- **What this task involves**: Tell me how many lines in the data below hold the string "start", and say nothing else.

- **Dataset excerpt**:
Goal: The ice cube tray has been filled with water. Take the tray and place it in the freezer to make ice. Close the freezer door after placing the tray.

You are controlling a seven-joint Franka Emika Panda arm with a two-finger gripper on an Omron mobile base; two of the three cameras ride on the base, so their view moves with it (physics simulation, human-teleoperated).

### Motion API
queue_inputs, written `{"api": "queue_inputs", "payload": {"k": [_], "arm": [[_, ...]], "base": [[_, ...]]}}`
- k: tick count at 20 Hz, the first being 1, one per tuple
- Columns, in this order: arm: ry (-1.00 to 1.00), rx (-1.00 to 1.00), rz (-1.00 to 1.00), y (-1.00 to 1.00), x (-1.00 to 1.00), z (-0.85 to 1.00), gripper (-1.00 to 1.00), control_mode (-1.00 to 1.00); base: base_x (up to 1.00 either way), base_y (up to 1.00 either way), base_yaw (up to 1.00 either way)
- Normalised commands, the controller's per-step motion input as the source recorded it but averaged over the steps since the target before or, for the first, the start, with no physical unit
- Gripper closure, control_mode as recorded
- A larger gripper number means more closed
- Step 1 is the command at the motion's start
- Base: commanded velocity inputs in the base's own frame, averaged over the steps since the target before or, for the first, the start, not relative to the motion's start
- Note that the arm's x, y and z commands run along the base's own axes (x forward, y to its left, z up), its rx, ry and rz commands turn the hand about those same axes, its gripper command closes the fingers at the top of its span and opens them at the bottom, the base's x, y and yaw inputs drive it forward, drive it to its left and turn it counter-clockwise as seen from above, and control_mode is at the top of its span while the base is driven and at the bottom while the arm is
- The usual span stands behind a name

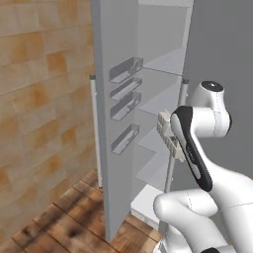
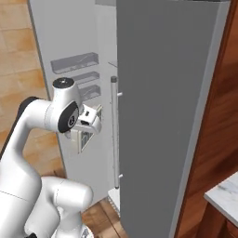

- **Result of the exercise**: 3